Dizide en sevdiğim şeylerden biri Serkan karakterinin gösterişsiz nezaketi. Dışarıdan oldukça soğuk ve Eda'nın tabiriyle "robot" bir imaj çizmesine rağmen ince detayları es geçmeden ince düşünebilen, karşısındaki insanı kırmamaya özen gösteren, empati yapabilen kısacası suratındaki soğuk maskeyle gizlemeye çalışsa da her hâlinden kendini belli eden bir "beyefendi" duruyor karşımızda. İş hayatındaki titizliğine rağmen kalbi, duyguları olan bir karakter Serkan Bolat. Geçen bölüm kimlik sahnesi gibi bir iki yerde hissetmiştik bunu. Bu bölümde de pek çok defa şahit olduk. Leyla'nın odasında pencere olmadığını fark edince Eda'nın klostrofibisini hatırlayarak oraya pencere açtırmasını Eda'nın fark edeceği ânı sabırsızlıkla bekliyorum mesela. Düşünülmek hissi nasıl güzel bir histir. Ayfer Hanım'ın yaptığı tehdit konuşmasını sen bana ne yapabilirsin ki moduna girmeden büyük bir saygıyla dinlemesi, sonrasında da normalde yememesine rağmen sırf onu kırmamak için ilginçli yemeklerinden yemesi (evet yazar adını unuttu), o kadar hayati bir proje onu beklerken yine onu kırmamak için uzun oturması, şirkette Eda'nın tavrından rahatsız olduğunda yaptığı çıkış sonrası Eda'nın utandığını fark edince konuyu uzatmaması, o şahane yüzük seçimi ve tabii son sahnede "Gel iki dk ben çekeyim ne olacak?" tribine girmeden Eda'nın sınırlarına saygı göstererek ondan bunu yapmak için izin istemesi... Daha bunun gibi pek çok örnek sayılabilir. Bunlar ilk bakışta zaten normal hayatta yapılması gerekenler gibi duruyor ama işte dediğim gibi esasında gösterişsiz nezakettir bu tarz ince hareketler. Aslında her birini normal birer davranış olarak görebilmemiz gerekirken modern çağın "götürüleriyle" kaybetmeye yüz tutan değerler bunlar ve dizide hikâye aralarına serpiştirilmiş küçük detaylar olarak işleniyor. Senaryo ekibine kocaman sevgiler..
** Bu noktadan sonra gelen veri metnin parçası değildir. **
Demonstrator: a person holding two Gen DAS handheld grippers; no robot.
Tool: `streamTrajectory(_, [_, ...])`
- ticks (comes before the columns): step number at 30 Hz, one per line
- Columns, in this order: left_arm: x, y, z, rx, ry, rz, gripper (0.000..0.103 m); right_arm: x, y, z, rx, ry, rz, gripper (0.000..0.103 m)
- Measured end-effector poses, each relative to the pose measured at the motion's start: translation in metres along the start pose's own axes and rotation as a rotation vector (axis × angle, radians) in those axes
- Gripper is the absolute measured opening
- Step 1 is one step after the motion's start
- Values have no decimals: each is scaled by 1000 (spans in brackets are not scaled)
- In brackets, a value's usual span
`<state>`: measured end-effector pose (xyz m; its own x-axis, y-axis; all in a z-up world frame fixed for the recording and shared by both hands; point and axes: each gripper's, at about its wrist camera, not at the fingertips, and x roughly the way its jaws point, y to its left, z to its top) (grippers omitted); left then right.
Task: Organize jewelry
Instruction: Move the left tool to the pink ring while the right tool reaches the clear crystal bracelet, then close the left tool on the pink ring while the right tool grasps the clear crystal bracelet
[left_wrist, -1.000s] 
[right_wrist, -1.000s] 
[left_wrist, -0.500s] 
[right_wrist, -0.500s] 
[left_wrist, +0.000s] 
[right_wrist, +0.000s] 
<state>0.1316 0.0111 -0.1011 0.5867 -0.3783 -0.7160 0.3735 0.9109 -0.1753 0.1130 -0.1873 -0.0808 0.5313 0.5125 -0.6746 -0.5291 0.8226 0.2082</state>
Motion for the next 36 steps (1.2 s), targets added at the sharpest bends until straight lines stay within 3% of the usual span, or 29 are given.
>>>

Şarkı adını yazmıyorum, siz zaten duyuyorsunuz...
Çok güzel bir bölüm izledik yine. Hikâye çok güzel akıyor. Son sahnedeki enerjiyi hepimiz hissettik. İşte başarılı kast seçimi kendini gösteriyor, çiftin uyumu müthiş. İnşallah daha nice sahneleri de görürüz efenim, yürünecek daha çok güzel yollarımız var önümüzde. Reytingler de çok tatlı, inşallah bu başarı artarak devam eder.
Klavyemin şarjının bitmesiyle satırlarıma burada son veriyor, eksik yerleri yorumlarda ve DM kutumda tamamlayabileceğimize dair de peri sözü veriyorum. Sürç-ü lisan ettiysek affola.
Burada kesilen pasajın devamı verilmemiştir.